_WHAT THE EXERCISE ASKS_
All of the data below should be written out again exactly.

_RECORD EXCERPTS_
......

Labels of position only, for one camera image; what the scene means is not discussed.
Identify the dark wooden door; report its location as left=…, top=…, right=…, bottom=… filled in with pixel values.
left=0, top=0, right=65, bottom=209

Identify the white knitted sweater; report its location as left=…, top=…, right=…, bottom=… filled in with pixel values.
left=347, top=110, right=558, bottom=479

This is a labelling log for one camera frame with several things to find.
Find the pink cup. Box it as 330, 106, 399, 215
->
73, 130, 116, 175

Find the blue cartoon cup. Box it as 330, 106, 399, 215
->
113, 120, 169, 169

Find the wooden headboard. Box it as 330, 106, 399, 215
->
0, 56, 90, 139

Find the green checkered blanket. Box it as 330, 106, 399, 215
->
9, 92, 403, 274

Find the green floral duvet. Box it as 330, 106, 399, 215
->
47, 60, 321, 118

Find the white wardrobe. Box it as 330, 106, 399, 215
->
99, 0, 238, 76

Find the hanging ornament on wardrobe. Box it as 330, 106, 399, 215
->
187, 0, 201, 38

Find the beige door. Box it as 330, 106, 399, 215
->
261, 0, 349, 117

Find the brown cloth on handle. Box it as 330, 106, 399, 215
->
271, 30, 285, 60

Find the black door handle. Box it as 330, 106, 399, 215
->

......

_RESPONSE TO THE TASK_
Labels of position only, for one camera image; what the scene means is not discussed.
Identify the dark wooden door; report its location as left=…, top=…, right=…, bottom=… filled in with pixel values.
left=0, top=0, right=65, bottom=209

Identify the white knitted sweater; report its location as left=…, top=…, right=…, bottom=… filled in with pixel values.
left=347, top=110, right=558, bottom=479

This is a labelling log for one camera frame with several things to find.
Find the pink cup. Box it as 330, 106, 399, 215
->
73, 130, 116, 175

Find the blue cartoon cup. Box it as 330, 106, 399, 215
->
113, 120, 169, 169

Find the wooden headboard. Box it as 330, 106, 399, 215
->
0, 56, 90, 139

Find the green checkered blanket. Box it as 330, 106, 399, 215
->
9, 92, 403, 274

Find the green floral duvet. Box it as 330, 106, 399, 215
->
47, 60, 321, 118

Find the white wardrobe. Box it as 330, 106, 399, 215
->
99, 0, 238, 76

Find the hanging ornament on wardrobe. Box it as 330, 106, 399, 215
->
187, 0, 201, 38

Find the beige door. Box it as 330, 106, 399, 215
->
261, 0, 349, 117

Find the brown cloth on handle. Box it as 330, 106, 399, 215
->
271, 30, 285, 60

Find the black door handle. Box it as 330, 106, 399, 215
->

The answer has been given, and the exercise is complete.